- Your assignment -
Only these lines of the data below are wanted: the one with "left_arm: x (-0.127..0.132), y", the one with "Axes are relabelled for", and any lines between them, each repeated exactly.

*** Data segment Section Begins ***

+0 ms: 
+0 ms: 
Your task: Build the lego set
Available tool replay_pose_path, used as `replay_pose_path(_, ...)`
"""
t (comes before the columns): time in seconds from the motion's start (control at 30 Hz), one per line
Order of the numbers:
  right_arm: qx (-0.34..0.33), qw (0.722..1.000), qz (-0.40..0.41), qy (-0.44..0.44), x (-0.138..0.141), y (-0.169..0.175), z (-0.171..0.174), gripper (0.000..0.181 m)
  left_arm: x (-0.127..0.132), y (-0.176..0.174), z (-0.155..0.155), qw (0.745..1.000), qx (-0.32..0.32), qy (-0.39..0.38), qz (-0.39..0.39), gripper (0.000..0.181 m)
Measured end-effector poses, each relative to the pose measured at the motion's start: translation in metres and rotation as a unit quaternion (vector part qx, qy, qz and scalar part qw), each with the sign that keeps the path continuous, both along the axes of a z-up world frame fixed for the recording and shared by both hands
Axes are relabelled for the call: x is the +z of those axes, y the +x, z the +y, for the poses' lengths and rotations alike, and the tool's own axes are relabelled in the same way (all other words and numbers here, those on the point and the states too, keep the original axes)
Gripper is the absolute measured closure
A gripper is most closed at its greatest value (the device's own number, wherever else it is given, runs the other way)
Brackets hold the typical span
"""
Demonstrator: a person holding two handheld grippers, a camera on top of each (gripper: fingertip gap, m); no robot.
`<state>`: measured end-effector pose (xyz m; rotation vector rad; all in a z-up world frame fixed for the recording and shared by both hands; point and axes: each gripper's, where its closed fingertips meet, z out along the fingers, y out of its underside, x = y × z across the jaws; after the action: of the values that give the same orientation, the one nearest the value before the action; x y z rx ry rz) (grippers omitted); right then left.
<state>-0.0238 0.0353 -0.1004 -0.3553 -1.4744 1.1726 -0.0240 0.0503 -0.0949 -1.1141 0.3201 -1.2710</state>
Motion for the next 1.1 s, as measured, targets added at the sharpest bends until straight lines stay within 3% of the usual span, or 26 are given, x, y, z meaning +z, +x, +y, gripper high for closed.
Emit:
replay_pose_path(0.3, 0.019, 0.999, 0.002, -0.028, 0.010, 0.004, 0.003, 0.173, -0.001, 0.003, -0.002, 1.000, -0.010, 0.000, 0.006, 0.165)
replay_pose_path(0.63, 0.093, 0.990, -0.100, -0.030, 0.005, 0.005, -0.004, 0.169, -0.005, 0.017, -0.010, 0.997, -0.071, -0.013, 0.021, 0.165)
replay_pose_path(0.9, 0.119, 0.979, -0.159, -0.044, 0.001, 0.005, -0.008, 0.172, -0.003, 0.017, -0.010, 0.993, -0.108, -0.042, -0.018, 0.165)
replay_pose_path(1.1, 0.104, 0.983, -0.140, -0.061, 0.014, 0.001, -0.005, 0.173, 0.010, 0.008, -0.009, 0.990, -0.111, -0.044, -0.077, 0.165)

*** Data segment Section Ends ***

- Answer box -
  left_arm: x (-0.127..0.132), y (-0.176..0.174), z (-0.155..0.155), qw (0.745..1.000), qx (-0.32..0.32), qy (-0.39..0.38), qz (-0.39..0.39), gripper (0.000..0.181 m)
Measured end-effector poses, each relative to the pose measured at the motion's start: translation in metres and rotation as a unit quaternion (vector part qx, qy, qz and scalar part qw), each with the sign that keeps the path continuous, both along the axes of a z-up world frame fixed for the recording and shared by both hands
Axes are relabelled for the call: x is the +z of those axes, y the +x, z the +y, for the poses' lengths and rotations alike, and the tool's own axes are relabelled in the same way (all other words and numbers here, those on the point and the states too, keep the original axes)

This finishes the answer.